=== TASK BRIEF ===
Print the listing below in its entirety, character for character.

Start of Block

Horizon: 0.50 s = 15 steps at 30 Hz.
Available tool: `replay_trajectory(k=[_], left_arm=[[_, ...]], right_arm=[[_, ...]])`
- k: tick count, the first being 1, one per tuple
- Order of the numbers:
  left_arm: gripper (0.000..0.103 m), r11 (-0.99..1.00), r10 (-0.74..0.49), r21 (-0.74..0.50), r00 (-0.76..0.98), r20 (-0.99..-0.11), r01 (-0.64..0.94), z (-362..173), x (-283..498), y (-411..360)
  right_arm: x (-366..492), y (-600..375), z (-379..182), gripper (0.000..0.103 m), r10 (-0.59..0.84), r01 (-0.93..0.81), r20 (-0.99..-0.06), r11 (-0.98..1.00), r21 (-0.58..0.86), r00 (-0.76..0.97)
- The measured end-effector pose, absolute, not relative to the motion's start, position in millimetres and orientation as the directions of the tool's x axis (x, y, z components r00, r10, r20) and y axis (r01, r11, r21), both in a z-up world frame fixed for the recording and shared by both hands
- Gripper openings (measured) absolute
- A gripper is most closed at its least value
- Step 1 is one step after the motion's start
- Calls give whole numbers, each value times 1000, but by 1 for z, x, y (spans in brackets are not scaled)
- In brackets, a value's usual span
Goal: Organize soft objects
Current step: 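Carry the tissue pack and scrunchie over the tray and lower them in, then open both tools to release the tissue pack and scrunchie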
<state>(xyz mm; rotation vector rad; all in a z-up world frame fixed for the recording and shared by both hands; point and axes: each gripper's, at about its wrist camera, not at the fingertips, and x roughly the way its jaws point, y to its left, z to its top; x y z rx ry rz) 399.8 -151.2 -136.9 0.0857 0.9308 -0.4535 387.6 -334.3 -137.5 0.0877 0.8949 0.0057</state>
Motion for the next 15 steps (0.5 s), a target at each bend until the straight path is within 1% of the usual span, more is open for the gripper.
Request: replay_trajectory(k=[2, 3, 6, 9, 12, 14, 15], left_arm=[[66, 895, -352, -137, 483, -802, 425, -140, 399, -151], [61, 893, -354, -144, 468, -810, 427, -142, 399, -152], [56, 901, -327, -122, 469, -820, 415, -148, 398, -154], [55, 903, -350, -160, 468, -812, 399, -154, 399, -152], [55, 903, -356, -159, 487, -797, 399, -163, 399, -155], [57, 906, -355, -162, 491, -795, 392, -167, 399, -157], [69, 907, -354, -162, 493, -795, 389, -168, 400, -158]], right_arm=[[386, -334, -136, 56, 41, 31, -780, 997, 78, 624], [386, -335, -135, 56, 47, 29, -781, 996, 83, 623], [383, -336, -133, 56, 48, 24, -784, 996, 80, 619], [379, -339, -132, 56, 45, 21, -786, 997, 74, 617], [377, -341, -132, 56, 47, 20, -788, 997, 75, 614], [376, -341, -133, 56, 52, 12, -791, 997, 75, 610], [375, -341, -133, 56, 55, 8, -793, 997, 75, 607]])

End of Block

=== ANSWER BOX ===
Horizon: 0.50 s = 15 steps at 30 Hz.
Available tool: `replay_trajectory(k=[_], left_arm=[[_, ...]], right_arm=[[_, ...]])`
- k: tick count, the first being 1, one per tuple
- Order of the numbers:
  left_arm: gripper (0.000..0.103 m), r11 (-0.99..1.00), r10 (-0.74..0.49), r21 (-0.74..0.50), r00 (-0.76..0.98), r20 (-0.99..-0.11), r01 (-0.64..0.94), z (-362..173), x (-283..498), y (-411..360)
  right_arm: x (-366..492), y (-600..375), z (-379..182), gripper (0.000..0.103 m), r10 (-0.59..0.84), r01 (-0.93..0.81), r20 (-0.99..-0.06), r11 (-0.98..1.00), r21 (-0.58..0.86), r00 (-0.76..0.97)
- The measured end-effector pose, absolute, not relative to the motion's start, position in millimetres and orientation as the directions of the tool's x axis (x, y, z components r00, r10, r20) and y axis (r01, r11, r21), both in a z-up world frame fixed for the recording and shared by both hands
- Gripper openings (measured) absolute
- A gripper is most closed at its least value
- Step 1 is one step after the motion's start
- Calls give whole numbers, each value times 1000, but by 1 for z, x, y (spans in brackets are not scaled)
- In brackets, a value's usual span
Goal: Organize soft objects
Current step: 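Carry the tissue pack and scrunchie over the tray and lower them in, then open both tools to release the tissue pack and scrunchie
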<state>(xyz mm; rotation vector rad; all in a z-up world frame fixed for the recording and shared by both hands; point and axes: each gripper's, at about its wrist camera, not at the fingertips, and x roughly the way its jaws point, y to its left, z to its top; x y z rx ry rz) 399.8 -151.2 -136.9 0.0857 0.9308 -0.4535 387.6 -334.3 -137.5 0.0877 0.8949 0.0057</state>
Motion for the next 15 steps (0.5 s), a target at each bend until the straight path is within 1% of the usual span, more is open for the gripper.
Request: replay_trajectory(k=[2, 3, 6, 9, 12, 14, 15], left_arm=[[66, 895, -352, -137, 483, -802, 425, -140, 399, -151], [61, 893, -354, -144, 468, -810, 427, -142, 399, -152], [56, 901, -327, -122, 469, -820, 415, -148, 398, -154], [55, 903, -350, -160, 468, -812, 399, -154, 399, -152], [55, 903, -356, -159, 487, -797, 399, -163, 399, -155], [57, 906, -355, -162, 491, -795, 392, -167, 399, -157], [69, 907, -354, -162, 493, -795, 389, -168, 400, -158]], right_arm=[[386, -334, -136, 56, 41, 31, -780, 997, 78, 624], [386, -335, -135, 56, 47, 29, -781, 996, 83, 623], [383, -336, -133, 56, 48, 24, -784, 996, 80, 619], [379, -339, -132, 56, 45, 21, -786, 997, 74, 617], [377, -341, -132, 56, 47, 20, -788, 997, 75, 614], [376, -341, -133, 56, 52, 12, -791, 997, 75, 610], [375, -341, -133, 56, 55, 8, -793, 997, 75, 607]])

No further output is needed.